▸ **Work to be completed**
When you write out the listing, keep every character and omit the pictures.
(Given data)
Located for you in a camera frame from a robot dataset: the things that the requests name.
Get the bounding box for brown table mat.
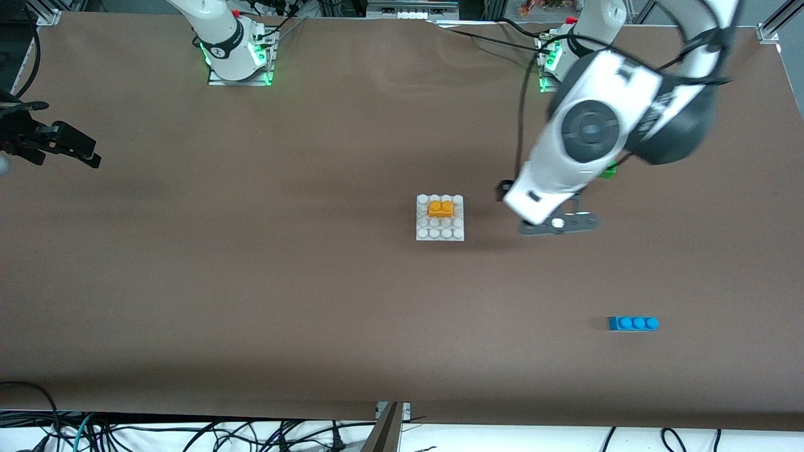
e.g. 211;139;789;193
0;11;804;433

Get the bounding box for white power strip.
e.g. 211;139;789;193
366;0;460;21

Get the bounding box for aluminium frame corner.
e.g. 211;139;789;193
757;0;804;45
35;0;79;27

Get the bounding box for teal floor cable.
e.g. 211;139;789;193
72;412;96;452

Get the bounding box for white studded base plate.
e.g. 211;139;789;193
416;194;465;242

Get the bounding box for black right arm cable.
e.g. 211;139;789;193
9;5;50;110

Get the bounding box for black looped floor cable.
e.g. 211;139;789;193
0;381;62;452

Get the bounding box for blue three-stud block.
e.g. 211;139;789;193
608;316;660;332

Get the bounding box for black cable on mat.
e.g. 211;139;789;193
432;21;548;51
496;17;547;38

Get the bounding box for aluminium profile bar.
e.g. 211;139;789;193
(End Given data)
▸ **Answer section**
Located for you in a camera frame from a robot dataset: the things that the requests name.
Get the bounding box for brown table mat.
e.g. 211;139;789;193
0;11;804;433

Get the bounding box for white power strip.
e.g. 211;139;789;193
366;0;460;21

Get the bounding box for aluminium frame corner.
e.g. 211;139;789;193
757;0;804;45
35;0;79;27

Get the bounding box for teal floor cable.
e.g. 211;139;789;193
72;412;96;452

Get the bounding box for white studded base plate.
e.g. 211;139;789;193
416;194;465;242

Get the bounding box for black right arm cable.
e.g. 211;139;789;193
9;5;50;110

Get the bounding box for black looped floor cable.
e.g. 211;139;789;193
0;381;62;452

Get the bounding box for blue three-stud block.
e.g. 211;139;789;193
608;316;660;332

Get the bounding box for black cable on mat.
e.g. 211;139;789;193
432;21;548;51
496;17;547;38

Get the bounding box for aluminium profile bar.
e.g. 211;139;789;193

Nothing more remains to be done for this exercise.